» WORK INSTRUCTIONS
Each line of the listing where "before" appears should be reported.
_ _ _ _ _ _ _
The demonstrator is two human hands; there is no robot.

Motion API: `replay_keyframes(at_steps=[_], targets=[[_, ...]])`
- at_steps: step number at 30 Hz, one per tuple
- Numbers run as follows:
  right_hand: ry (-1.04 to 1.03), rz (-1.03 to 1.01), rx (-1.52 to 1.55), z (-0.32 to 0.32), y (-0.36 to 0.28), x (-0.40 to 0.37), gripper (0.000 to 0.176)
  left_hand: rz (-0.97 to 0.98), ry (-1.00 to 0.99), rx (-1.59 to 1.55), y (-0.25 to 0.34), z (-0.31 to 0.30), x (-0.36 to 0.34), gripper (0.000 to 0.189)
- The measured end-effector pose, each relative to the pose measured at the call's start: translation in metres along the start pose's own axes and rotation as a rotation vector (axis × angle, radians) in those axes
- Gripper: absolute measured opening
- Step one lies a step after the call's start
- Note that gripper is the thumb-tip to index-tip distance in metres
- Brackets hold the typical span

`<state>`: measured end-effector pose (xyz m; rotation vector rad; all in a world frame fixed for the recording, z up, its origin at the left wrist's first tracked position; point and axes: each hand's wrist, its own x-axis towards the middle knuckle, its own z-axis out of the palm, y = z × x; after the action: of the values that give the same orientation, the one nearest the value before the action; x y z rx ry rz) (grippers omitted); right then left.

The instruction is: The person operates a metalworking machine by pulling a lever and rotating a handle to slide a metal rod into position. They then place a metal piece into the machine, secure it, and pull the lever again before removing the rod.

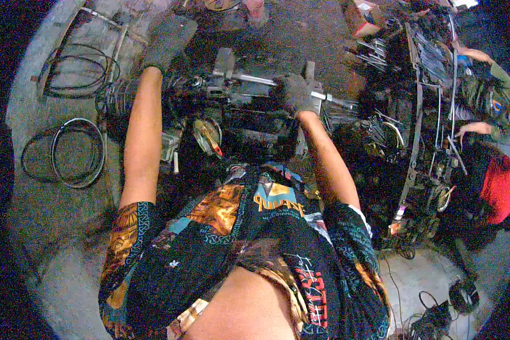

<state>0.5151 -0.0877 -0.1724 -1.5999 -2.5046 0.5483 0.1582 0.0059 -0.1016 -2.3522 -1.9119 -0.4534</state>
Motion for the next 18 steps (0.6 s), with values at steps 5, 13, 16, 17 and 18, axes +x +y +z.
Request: replay_keyframes(at_steps=[5, 13, 16, 17, 18], targets=[[0.291, 0.005, -0.04, 0.022, 0.003, -0.002, 0.041, 0.087, 0.034, 0.068, -0.002, -0.005, -0.001, 0.039], [0.327, 0.333, 0.526, 0.068, 0.002, -0.002, 0.036, -0.044, -0.067, -0.023, 0.032, -0.048, -0.007, 0.025], [0.248, 0.318, 0.435, 0.068, 0.003, 0.002, 0.028, -0.258, -0.066, -0.143, 0.042, -0.054, -0.01, 0.018], [0.217, 0.345, 0.429, 0.067, 0.003, 0.004, 0.024, -0.237, -0.057, -0.127, 0.038, -0.048, -0.008, 0.02], [0.219, 0.346, 0.426, 0.066, 0.005, 0.003, 0.024, -0.228, -0.052, -0.12, 0.033, -0.042, -0.007, 0.022]])
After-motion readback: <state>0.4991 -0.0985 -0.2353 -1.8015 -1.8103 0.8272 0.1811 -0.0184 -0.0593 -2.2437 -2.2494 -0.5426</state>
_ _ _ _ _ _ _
» WRITTEN RESPONSE
`<state>`: measured end-effector pose (xyz m; rotation vector rad; all in a world frame fixed for the recording, z up, its origin at the left wrist's first tracked position; point and axes: each hand's wrist, its own x-axis towards the middle knuckle, its own z-axis out of the palm, y = z × x; after the action: of the values that give the same orientation, the one nearest the value before the action; x y z rx ry rz) (grippers omitted); right then left.
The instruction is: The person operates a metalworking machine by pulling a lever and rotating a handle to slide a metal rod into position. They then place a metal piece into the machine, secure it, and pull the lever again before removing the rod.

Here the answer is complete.